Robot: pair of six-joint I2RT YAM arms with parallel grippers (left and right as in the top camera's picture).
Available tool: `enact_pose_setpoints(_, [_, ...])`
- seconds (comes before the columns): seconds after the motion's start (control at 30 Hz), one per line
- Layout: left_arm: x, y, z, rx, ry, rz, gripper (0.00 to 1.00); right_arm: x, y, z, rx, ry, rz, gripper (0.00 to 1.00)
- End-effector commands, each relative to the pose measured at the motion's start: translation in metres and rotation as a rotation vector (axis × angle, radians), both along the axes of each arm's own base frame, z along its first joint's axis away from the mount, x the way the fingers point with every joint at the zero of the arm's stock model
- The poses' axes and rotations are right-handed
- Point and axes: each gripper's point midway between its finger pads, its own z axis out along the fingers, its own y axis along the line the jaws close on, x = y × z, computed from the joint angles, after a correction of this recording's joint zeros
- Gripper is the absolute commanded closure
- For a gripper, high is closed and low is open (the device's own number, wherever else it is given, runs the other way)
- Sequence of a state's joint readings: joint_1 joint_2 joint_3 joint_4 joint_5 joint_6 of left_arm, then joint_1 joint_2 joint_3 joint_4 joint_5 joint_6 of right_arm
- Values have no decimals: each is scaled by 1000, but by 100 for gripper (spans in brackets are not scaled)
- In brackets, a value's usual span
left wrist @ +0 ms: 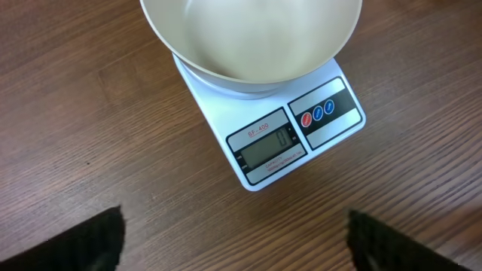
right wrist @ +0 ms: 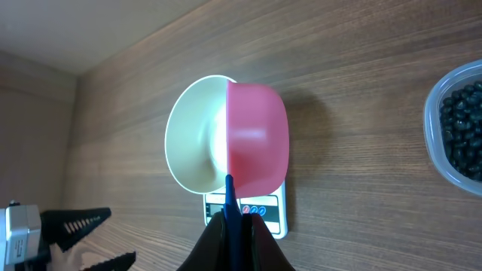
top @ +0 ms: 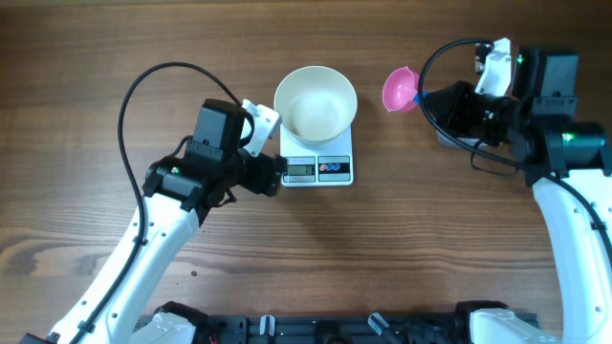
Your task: Scoop item into bowl and weigh 150g on scale
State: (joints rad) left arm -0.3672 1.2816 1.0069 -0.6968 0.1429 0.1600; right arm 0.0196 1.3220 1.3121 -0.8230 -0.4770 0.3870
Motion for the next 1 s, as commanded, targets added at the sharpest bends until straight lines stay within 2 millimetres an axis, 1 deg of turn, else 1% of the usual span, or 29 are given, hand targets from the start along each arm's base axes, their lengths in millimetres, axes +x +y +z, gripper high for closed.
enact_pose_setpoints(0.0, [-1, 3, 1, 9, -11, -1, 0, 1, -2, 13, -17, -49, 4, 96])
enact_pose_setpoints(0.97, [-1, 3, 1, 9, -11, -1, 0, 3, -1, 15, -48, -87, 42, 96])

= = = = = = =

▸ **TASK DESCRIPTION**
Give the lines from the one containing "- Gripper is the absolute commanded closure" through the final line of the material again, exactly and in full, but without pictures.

▸ **TASK OUTPUT**
- Gripper is the absolute commanded closure
- For a gripper, high is closed and low is open (the device's own number, wherever else it is given, runs the other way)
- Sequence of a state's joint readings: joint_1 joint_2 joint_3 joint_4 joint_5 joint_6 of left_arm, then joint_1 joint_2 joint_3 joint_4 joint_5 joint_6 of right_arm
- Values have no decimals: each is scaled by 1000, but by 100 for gripper (spans in brackets are not scaled)
- In brackets, a value's usual span
left wrist @ +0 ms: 
right wrist @ +0 ms: 
top @ +0 ms: 
Your task: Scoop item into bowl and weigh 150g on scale
State: (joints rad) left arm -0.3672 1.2816 1.0069 -0.6968 0.1429 0.1600; right arm 0.0196 1.3220 1.3121 -0.8230 -0.4770 0.3870
Motion for the next 1 s, as commanded, targets added at the sharpest bends until straight lines stay within 2 millimetres an axis, 1 deg of turn, else 1% of the usual span, or 29 are given, hand targets from the start along each arm's base axes, their lengths in millimetres, axes +x +y +z, gripper high for closed.
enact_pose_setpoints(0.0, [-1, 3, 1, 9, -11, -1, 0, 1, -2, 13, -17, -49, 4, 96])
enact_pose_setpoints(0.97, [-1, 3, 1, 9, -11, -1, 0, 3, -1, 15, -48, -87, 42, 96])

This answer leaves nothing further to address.